Work instruction> Emit a verbatim copy of the lines below from the line with "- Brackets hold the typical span" through the line with "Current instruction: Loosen", excluding pictures and everything outside that range.

Exercise materials>

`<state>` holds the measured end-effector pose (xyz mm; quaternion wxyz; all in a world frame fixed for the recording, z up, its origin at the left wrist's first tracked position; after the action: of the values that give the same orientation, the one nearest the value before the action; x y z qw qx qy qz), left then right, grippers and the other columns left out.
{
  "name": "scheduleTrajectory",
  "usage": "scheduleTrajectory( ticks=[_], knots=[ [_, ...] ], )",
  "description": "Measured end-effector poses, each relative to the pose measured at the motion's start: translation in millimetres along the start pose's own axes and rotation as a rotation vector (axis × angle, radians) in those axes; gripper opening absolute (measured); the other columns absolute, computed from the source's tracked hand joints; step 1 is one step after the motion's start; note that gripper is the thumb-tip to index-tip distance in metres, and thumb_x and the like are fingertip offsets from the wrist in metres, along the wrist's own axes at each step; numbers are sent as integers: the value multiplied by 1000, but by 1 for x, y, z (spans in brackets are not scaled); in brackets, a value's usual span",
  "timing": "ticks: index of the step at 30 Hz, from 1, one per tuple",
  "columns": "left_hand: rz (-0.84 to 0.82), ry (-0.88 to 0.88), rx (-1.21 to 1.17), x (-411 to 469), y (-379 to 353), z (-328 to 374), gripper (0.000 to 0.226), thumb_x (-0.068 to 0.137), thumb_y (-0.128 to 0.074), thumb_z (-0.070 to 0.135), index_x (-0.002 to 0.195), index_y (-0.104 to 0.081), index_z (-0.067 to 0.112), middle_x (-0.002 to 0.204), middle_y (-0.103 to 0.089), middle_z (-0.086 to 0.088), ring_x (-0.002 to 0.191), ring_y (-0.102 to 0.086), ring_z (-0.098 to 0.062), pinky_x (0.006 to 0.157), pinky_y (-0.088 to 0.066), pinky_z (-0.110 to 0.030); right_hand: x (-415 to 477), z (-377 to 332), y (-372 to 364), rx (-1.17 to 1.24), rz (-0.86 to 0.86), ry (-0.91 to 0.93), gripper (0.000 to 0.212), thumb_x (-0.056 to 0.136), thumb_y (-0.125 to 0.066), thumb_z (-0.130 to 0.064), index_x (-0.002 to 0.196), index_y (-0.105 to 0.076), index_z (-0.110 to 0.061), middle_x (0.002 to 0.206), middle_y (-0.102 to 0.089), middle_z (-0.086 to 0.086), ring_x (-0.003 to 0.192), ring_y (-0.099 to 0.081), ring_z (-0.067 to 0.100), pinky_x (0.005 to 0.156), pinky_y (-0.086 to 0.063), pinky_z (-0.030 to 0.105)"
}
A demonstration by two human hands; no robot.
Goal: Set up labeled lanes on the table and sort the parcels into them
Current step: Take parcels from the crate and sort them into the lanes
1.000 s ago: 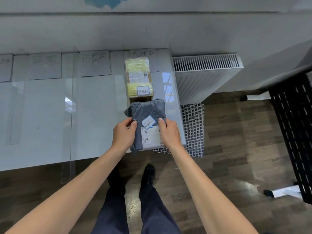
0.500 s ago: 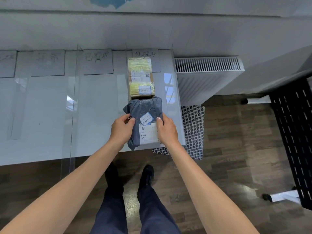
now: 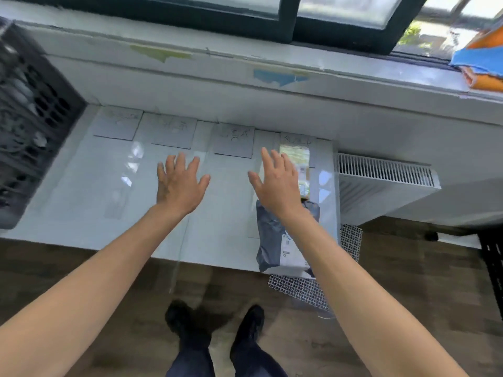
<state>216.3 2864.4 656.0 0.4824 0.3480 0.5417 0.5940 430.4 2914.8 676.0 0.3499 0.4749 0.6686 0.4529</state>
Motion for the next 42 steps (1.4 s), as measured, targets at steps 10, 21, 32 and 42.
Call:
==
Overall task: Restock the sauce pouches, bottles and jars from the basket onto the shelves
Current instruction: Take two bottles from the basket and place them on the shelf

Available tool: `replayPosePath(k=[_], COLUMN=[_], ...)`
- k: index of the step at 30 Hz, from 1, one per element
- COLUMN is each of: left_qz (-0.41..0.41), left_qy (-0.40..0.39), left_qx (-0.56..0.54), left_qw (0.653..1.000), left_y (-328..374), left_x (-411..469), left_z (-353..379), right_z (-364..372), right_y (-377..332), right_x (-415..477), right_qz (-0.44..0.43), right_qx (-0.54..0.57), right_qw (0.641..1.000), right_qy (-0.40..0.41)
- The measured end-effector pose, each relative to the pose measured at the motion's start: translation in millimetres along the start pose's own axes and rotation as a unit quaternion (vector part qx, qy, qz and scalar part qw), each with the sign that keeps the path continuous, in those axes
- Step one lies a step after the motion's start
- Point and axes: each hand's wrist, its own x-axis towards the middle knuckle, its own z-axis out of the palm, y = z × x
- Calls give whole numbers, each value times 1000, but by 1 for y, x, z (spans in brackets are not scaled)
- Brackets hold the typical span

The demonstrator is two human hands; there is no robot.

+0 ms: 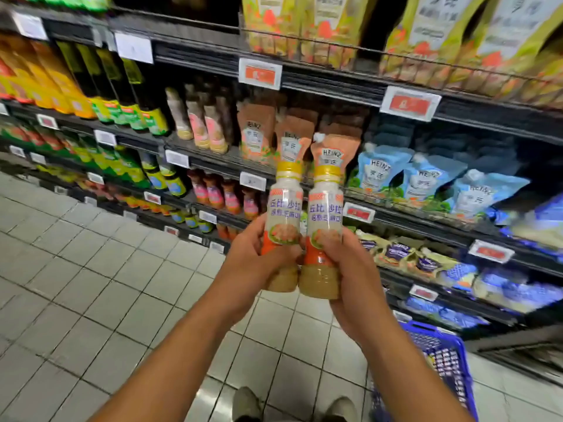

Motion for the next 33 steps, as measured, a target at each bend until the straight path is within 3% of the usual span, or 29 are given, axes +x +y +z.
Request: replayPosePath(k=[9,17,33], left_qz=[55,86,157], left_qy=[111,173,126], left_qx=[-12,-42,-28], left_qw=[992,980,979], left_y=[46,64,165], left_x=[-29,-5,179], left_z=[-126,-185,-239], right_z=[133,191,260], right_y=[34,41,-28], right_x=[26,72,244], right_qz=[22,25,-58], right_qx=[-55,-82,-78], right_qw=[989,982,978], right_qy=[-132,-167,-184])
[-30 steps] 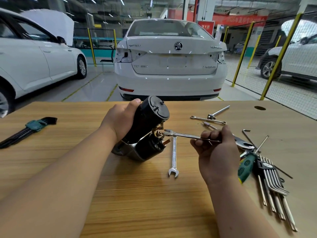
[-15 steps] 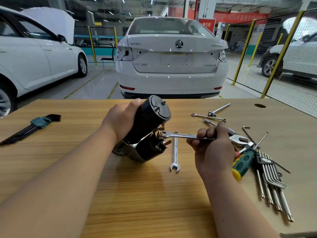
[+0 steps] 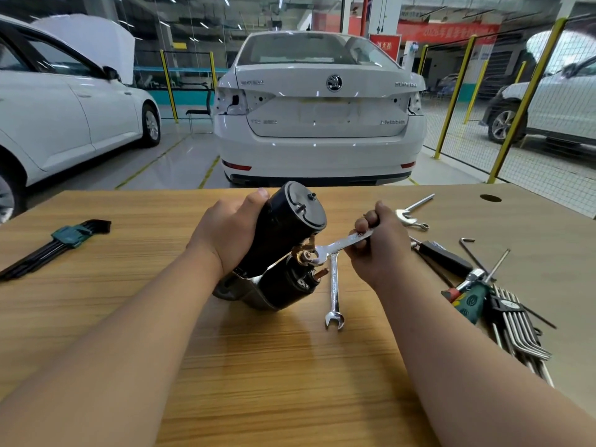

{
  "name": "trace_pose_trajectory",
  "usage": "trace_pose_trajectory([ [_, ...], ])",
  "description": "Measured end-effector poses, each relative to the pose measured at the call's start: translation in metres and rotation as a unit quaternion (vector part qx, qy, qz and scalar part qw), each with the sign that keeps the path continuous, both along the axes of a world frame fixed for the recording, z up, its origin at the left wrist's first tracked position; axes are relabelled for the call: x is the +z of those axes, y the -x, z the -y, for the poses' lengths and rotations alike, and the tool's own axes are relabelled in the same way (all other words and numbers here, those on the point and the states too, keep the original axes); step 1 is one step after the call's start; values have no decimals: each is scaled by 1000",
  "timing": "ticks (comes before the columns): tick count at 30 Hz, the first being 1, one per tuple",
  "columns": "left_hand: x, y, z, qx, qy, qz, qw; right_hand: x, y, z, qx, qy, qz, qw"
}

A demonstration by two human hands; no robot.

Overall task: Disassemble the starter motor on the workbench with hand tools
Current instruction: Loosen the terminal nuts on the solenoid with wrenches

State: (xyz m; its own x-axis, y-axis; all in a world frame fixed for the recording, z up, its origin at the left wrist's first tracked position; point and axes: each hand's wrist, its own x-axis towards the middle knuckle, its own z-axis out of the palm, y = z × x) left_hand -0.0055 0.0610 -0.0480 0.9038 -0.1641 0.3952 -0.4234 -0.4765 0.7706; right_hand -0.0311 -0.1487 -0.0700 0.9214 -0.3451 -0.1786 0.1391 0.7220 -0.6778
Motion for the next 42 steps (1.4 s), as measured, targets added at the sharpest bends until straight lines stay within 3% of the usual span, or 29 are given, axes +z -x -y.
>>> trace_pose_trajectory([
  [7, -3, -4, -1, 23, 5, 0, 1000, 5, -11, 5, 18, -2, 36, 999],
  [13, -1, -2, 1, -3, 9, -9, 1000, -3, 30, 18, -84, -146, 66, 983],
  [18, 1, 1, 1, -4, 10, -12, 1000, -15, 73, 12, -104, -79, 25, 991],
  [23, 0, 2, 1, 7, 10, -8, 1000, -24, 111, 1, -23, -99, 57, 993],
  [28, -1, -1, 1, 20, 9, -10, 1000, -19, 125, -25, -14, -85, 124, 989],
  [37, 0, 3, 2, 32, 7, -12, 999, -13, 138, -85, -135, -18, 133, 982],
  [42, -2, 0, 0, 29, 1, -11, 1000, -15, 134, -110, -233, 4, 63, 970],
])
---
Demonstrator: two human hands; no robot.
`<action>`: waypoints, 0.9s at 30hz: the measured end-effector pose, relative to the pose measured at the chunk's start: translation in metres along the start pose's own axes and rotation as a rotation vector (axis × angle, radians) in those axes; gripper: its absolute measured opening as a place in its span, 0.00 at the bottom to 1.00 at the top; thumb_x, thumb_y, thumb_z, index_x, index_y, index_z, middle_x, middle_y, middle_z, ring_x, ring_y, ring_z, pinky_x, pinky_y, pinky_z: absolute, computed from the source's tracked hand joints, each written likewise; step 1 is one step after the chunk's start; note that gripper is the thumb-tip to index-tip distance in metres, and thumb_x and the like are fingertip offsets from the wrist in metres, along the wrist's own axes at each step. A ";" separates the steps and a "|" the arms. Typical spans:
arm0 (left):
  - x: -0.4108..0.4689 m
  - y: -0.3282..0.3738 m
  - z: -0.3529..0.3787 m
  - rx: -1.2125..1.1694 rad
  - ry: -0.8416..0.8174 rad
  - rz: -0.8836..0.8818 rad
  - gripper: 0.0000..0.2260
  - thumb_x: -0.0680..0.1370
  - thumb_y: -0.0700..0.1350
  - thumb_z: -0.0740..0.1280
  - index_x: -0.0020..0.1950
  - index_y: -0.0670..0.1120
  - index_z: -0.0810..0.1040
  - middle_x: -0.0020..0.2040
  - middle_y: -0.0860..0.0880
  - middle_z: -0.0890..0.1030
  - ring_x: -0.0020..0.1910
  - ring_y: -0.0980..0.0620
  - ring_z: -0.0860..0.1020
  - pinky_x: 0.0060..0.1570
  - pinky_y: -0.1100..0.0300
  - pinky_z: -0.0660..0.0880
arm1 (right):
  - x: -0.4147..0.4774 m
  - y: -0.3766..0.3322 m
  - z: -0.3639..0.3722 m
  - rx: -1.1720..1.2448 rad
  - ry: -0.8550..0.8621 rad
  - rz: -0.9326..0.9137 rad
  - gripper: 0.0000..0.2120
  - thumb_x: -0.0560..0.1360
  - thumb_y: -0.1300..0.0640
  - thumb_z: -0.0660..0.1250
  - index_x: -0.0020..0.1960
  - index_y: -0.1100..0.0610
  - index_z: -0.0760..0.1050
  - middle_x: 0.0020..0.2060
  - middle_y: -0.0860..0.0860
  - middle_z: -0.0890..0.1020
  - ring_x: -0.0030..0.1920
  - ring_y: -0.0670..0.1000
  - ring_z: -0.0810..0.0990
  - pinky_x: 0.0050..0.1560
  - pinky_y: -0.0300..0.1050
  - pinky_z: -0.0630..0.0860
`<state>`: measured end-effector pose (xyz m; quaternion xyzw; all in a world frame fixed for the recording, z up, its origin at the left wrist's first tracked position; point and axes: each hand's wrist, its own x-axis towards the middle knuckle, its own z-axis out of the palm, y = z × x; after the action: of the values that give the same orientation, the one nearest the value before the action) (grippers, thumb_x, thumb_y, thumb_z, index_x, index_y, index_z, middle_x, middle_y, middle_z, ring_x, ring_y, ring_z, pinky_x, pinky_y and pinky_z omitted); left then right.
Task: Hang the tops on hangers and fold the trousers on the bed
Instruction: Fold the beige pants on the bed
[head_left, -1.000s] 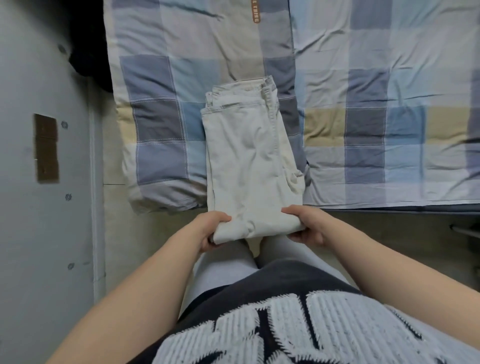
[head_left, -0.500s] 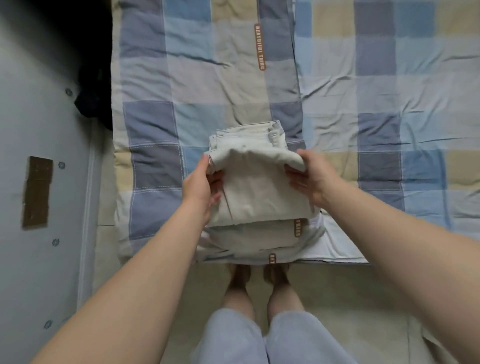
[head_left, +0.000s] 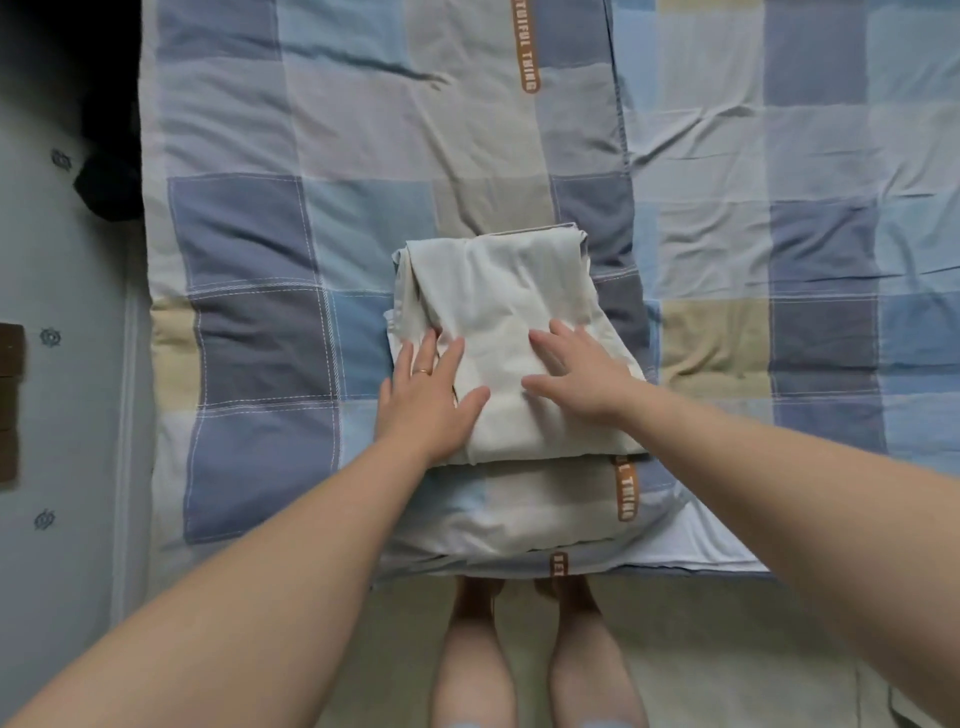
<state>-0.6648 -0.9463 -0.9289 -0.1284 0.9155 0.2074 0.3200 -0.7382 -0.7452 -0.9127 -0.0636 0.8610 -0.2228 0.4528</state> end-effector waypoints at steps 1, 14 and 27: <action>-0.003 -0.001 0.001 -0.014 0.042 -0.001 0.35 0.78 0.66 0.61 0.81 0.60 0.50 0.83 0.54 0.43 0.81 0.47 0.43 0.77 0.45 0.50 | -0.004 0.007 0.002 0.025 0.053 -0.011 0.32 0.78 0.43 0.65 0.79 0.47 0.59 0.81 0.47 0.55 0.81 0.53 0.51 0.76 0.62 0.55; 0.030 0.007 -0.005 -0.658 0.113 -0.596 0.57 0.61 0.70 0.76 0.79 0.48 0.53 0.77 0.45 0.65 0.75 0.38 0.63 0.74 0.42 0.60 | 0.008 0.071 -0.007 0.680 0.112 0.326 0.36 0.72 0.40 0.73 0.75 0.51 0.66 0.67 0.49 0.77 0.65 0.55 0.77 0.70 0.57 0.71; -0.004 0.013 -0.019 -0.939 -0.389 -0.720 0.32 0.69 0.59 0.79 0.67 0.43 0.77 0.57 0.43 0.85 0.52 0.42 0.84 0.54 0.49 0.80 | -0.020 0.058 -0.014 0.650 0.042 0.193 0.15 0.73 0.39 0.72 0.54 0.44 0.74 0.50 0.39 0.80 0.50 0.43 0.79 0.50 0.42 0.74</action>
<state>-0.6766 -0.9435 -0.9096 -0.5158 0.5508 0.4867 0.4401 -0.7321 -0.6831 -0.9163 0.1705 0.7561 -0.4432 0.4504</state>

Solution>
- Brackets hold the typical span

The demonstrator is two human hands; there is no robot.

+0 ms: 

Motion for the next 33 steps, as measured, a target at each bend until the straight path is within 3% of the usual span, or 29 are given, axes +x +y +z.
Request: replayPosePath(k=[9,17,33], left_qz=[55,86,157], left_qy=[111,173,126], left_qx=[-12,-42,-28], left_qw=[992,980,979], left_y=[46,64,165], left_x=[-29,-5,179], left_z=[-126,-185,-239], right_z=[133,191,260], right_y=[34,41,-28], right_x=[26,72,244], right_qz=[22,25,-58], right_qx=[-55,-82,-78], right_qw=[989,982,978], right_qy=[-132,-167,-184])
[-30 steps] 
[-15 steps] 
[+0 steps] 

{
  "name": "trace_pose_trajectory",
  "usage": "trace_pose_trajectory([ [_, ...], ])",
  "description": "Measured end-effector poses, each relative to the pose measured at the call's start: translation in metres and rotation as a unit quaternion (vector part qx, qy, qz and scalar part qw), each with the sign that keeps the path continuous, both along the axes of a world frame fixed for the recording, z up, its origin at the left wrist's first tracked position; axes are relabelled for the call: x is the +z of those axes, y the -x, z the -y, for the poses' lengths and rotations alike, and the tool's own axes are relabelled in the same way (all other words and numbers here, those on the point and the states too, keep the original axes); step 1 is one step after the call's start; values have no decimals: each is scaled by 1000",
  "timing": "ticks (comes before the columns): tick count at 30 Hz, the first being 1, one per tuple",
  "columns": "left_hand: x, y, z, qx, qy, qz, qw; right_hand: x, y, z, qx, qy, qz, qw"
}

A demonstration by two human hands; no robot.

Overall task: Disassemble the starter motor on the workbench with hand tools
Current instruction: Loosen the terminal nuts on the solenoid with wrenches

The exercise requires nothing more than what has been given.